= Problem to solve =
Copy out the listing that follows, exact in every word, and skip the images.

·····

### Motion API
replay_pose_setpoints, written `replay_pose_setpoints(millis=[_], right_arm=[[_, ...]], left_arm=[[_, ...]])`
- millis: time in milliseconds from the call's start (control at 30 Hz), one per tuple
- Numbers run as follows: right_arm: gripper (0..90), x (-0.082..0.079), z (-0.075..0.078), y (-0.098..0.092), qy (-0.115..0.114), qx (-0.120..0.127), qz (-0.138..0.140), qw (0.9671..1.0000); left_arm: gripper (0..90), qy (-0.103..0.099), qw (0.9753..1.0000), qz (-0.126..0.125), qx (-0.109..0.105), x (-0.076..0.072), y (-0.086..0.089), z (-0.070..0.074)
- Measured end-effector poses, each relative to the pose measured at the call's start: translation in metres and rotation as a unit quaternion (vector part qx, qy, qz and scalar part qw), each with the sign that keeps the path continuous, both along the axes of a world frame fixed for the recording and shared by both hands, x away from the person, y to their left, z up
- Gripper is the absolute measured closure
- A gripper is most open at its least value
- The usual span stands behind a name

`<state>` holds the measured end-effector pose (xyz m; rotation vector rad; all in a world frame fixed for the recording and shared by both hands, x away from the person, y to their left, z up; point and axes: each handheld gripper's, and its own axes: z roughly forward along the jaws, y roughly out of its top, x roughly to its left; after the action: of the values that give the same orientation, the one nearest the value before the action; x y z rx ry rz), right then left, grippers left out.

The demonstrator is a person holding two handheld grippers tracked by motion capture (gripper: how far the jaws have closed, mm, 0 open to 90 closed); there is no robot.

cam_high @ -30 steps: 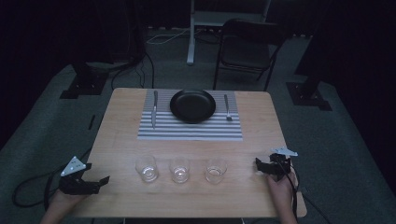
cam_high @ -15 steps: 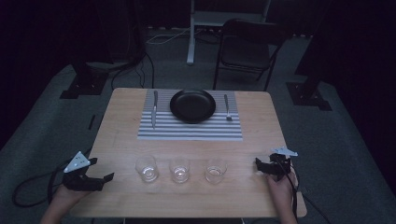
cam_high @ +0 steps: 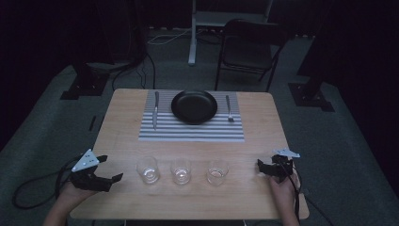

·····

= Solution for this task =
### Motion API
replay_pose_setpoints, written `replay_pose_setpoints(millis=[_], right_arm=[[_, ...]], left_arm=[[_, ...]])`
- millis: time in milliseconds from the call's start (control at 30 Hz), one per tuple
- Numbers run as follows: right_arm: gripper (0..90), x (-0.082..0.079), z (-0.075..0.078), y (-0.098..0.092), qy (-0.115..0.114), qx (-0.120..0.127), qz (-0.138..0.140), qw (0.9671..1.0000); left_arm: gripper (0..90), qy (-0.103..0.099), qw (0.9753..1.0000), qz (-0.126..0.125), qx (-0.109..0.105), x (-0.076..0.072), y (-0.086..0.089), z (-0.070..0.074)
- Measured end-effector poses, each relative to the pose measured at the call's start: translation in metres and rotation as a unit quaternion (vector part qx, qy, qz and scalar part qw), each with the sign that keeps the path continuous, both along the axes of a world frame fixed for the recording and shared by both hands, x away from the person, y to their left, z up
- Gripper is the absolute measured closure
- A gripper is most open at its least value
- The usual span stands behind a name

`<state>` holds the measured end-effector pose (xyz m; rotation vector rad; all in a world frame fixed for the recording and shared by both hands, x away from the person, y to their left, z up; point and axes: each handheld gripper's, and its own axes: z roughly forward along the jaws, y roughly out of its top, x roughly to its left; after the action: of the values that give the same orientation, the one nearest the value before the action; x y z rx ry rz), right then left, grippers left out.

The demonstrator is a person holding two handheld grippers tracked by motion capture (gripper: how far the jaws have closed, mm, 0 open to 90 closed); there is no robot.

cam_high @ -30 steps: 
cam_high @ -15 steps: 
cam_high @ +0 steps: 

The answer to this exercise has been written out completely.